**Task**:
Print every line of the material below exactly as it stands, but omit the pictures.

**Stored data**:

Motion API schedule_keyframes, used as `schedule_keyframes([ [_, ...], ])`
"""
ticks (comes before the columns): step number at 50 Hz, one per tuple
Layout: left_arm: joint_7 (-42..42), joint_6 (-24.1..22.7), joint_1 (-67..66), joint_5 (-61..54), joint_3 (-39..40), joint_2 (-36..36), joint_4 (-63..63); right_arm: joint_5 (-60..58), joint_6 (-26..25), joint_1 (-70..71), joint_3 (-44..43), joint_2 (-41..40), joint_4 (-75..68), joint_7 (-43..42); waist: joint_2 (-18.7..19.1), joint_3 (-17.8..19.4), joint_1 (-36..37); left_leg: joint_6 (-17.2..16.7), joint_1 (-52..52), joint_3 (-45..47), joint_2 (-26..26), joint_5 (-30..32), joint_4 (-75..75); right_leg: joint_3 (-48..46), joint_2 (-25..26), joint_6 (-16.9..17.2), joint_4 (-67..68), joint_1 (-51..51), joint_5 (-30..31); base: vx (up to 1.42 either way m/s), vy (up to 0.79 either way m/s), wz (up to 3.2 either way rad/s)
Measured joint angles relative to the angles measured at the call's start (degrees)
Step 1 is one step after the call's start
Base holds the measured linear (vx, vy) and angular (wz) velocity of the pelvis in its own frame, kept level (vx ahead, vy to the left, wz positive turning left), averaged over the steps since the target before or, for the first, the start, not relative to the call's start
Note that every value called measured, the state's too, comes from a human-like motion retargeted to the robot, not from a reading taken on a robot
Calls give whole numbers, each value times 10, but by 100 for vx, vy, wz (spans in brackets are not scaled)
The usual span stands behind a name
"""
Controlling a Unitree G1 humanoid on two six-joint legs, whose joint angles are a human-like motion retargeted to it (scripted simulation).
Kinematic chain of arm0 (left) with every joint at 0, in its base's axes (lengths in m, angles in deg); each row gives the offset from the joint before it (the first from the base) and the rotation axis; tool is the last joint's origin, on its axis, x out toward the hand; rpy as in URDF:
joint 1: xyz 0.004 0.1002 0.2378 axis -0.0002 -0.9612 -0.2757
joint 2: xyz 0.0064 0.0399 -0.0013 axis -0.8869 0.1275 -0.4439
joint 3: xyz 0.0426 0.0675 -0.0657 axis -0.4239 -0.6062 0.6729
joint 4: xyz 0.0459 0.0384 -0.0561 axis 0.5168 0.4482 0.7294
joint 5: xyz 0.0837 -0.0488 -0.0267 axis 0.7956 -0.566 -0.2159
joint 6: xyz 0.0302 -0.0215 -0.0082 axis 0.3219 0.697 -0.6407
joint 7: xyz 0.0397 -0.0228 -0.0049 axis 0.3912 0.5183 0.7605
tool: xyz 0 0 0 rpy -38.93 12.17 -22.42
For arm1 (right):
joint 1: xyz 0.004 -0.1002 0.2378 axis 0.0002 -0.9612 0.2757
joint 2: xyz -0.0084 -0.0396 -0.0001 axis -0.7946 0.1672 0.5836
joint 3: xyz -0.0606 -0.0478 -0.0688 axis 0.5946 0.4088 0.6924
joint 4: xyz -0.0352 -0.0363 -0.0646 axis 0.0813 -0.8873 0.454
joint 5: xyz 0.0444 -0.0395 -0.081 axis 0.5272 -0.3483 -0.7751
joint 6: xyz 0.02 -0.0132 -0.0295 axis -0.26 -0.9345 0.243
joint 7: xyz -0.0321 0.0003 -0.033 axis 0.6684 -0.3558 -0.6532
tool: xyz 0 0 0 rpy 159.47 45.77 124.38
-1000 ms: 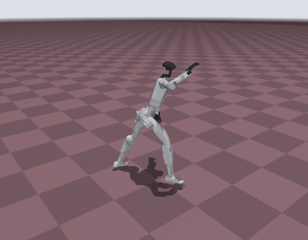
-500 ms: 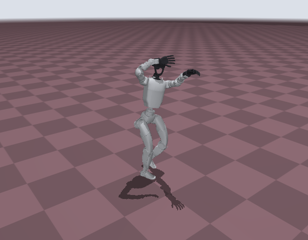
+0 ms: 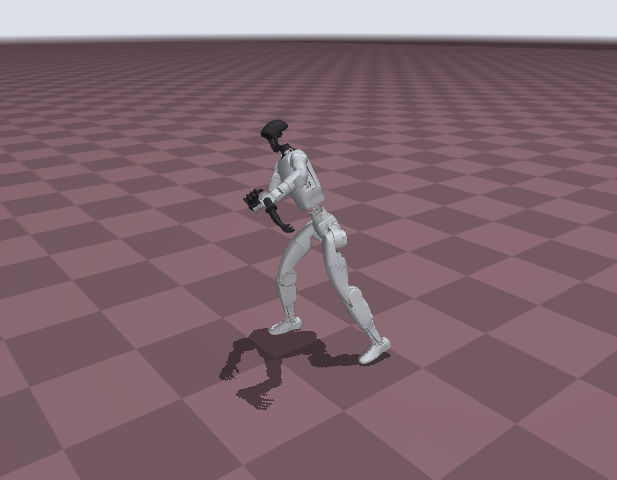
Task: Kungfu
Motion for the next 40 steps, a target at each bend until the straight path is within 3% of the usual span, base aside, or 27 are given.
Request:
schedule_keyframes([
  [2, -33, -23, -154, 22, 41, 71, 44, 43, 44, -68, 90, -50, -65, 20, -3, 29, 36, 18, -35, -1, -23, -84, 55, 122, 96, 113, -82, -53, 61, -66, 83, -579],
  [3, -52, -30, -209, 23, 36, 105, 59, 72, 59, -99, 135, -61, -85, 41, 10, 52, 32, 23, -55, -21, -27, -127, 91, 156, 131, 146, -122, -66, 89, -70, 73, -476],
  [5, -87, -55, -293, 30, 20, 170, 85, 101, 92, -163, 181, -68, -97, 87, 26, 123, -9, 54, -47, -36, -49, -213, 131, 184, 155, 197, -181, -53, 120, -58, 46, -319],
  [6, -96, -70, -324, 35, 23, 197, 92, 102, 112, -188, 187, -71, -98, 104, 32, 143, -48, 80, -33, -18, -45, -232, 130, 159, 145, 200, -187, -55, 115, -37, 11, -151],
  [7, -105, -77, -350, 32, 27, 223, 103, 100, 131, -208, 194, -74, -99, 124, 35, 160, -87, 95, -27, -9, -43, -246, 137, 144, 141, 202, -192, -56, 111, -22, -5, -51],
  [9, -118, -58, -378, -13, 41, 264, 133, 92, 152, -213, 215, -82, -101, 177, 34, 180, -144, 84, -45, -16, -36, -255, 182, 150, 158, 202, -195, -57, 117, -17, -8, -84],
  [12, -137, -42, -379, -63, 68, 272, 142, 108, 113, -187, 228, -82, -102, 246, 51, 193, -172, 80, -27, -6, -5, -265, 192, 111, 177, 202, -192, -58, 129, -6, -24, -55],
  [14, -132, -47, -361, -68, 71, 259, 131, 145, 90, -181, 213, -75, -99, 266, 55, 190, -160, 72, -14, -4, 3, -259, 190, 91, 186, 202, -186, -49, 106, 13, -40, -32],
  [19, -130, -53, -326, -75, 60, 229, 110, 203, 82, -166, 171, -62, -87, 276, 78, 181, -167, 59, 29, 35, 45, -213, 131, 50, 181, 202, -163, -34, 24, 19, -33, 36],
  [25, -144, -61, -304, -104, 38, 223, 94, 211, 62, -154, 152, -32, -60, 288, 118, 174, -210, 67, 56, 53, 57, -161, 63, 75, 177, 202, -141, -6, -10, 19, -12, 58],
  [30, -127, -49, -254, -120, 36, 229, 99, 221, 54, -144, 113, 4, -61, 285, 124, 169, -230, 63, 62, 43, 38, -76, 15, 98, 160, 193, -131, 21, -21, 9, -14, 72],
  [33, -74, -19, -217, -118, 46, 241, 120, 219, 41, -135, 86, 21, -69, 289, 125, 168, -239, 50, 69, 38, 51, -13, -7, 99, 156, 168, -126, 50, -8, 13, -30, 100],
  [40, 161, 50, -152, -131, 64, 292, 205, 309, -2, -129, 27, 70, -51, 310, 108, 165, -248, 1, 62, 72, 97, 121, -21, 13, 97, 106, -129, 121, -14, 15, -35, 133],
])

**Reply**:
Motion API schedule_keyframes, used as `schedule_keyframes([ [_, ...], ])`
"""
ticks (comes before the columns): step number at 50 Hz, one per tuple
Layout: left_arm: joint_7 (-42..42), joint_6 (-24.1..22.7), joint_1 (-67..66), joint_5 (-61..54), joint_3 (-39..40), joint_2 (-36..36), joint_4 (-63..63); right_arm: joint_5 (-60..58), joint_6 (-26..25), joint_1 (-70..71), joint_3 (-44..43), joint_2 (-41..40), joint_4 (-75..68), joint_7 (-43..42); waist: joint_2 (-18.7..19.1), joint_3 (-17.8..19.4), joint_1 (-36..37); left_leg: joint_6 (-17.2..16.7), joint_1 (-52..52), joint_3 (-45..47), joint_2 (-26..26), joint_5 (-30..32), joint_4 (-75..75); right_leg: joint_3 (-48..46), joint_2 (-25..26), joint_6 (-16.9..17.2), joint_4 (-67..68), joint_1 (-51..51), joint_5 (-30..31); base: vx (up to 1.42 either way m/s), vy (up to 0.79 either way m/s), wz (up to 3.2 either way rad/s)
Measured joint angles relative to the angles measured at the call's start (degrees)
Step 1 is one step after the call's start
Base holds the measured linear (vx, vy) and angular (wz) velocity of the pelvis in its own frame, kept level (vx ahead, vy to the left, wz positive turning left), averaged over the steps since the target before or, for the first, the start, not relative to the call's start
Note that every value called measured, the state's too, comes from a human-like motion retargeted to the robot, not from a reading taken on a robot
Calls give whole numbers, each value times 10, but by 100 for vx, vy, wz (spans in brackets are not scaled)
The usual span stands behind a name
"""
Controlling a Unitree G1 humanoid on two six-joint legs, whose joint angles are a human-like motion retargeted to it (scripted simulation).
Kinematic chain of arm0 (left) with every joint at 0, in its base's axes (lengths in m, angles in deg); each row gives the offset from the joint before it (the first from the base) and the rotation axis; tool is the last joint's origin, on its axis, x out toward the hand; rpy as in URDF:
joint 1: xyz 0.004 0.1002 0.2378 axis -0.0002 -0.9612 -0.2757
joint 2: xyz 0.0064 0.0399 -0.0013 axis -0.8869 0.1275 -0.4439
joint 3: xyz 0.0426 0.0675 -0.0657 axis -0.4239 -0.6062 0.6729
joint 4: xyz 0.0459 0.0384 -0.0561 axis 0.5168 0.4482 0.7294
joint 5: xyz 0.0837 -0.0488 -0.0267 axis 0.7956 -0.566 -0.2159
joint 6: xyz 0.0302 -0.0215 -0.0082 axis 0.3219 0.697 -0.6407
joint 7: xyz 0.0397 -0.0228 -0.0049 axis 0.3912 0.5183 0.7605
tool: xyz 0 0 0 rpy -38.93 12.17 -22.42
For arm1 (right):
joint 1: xyz 0.004 -0.1002 0.2378 axis 0.0002 -0.9612 0.2757
joint 2: xyz -0.0084 -0.0396 -0.0001 axis -0.7946 0.1672 0.5836
joint 3: xyz -0.0606 -0.0478 -0.0688 axis 0.5946 0.4088 0.6924
joint 4: xyz -0.0352 -0.0363 -0.0646 axis 0.0813 -0.8873 0.454
joint 5: xyz 0.0444 -0.0395 -0.081 axis 0.5272 -0.3483 -0.7751
joint 6: xyz 0.02 -0.0132 -0.0295 axis -0.26 -0.9345 0.243
joint 7: xyz -0.0321 0.0003 -0.033 axis 0.6684 -0.3558 -0.6532
tool: xyz 0 0 0 rpy 159.47 45.77 124.38
-1000 ms: 
-500 ms: 
+0 ms: 
Task: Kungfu
Motion for the next 40 steps, a target at each bend until the straight path is within 3% of the usual span, base aside, or 27 are given.
Request:
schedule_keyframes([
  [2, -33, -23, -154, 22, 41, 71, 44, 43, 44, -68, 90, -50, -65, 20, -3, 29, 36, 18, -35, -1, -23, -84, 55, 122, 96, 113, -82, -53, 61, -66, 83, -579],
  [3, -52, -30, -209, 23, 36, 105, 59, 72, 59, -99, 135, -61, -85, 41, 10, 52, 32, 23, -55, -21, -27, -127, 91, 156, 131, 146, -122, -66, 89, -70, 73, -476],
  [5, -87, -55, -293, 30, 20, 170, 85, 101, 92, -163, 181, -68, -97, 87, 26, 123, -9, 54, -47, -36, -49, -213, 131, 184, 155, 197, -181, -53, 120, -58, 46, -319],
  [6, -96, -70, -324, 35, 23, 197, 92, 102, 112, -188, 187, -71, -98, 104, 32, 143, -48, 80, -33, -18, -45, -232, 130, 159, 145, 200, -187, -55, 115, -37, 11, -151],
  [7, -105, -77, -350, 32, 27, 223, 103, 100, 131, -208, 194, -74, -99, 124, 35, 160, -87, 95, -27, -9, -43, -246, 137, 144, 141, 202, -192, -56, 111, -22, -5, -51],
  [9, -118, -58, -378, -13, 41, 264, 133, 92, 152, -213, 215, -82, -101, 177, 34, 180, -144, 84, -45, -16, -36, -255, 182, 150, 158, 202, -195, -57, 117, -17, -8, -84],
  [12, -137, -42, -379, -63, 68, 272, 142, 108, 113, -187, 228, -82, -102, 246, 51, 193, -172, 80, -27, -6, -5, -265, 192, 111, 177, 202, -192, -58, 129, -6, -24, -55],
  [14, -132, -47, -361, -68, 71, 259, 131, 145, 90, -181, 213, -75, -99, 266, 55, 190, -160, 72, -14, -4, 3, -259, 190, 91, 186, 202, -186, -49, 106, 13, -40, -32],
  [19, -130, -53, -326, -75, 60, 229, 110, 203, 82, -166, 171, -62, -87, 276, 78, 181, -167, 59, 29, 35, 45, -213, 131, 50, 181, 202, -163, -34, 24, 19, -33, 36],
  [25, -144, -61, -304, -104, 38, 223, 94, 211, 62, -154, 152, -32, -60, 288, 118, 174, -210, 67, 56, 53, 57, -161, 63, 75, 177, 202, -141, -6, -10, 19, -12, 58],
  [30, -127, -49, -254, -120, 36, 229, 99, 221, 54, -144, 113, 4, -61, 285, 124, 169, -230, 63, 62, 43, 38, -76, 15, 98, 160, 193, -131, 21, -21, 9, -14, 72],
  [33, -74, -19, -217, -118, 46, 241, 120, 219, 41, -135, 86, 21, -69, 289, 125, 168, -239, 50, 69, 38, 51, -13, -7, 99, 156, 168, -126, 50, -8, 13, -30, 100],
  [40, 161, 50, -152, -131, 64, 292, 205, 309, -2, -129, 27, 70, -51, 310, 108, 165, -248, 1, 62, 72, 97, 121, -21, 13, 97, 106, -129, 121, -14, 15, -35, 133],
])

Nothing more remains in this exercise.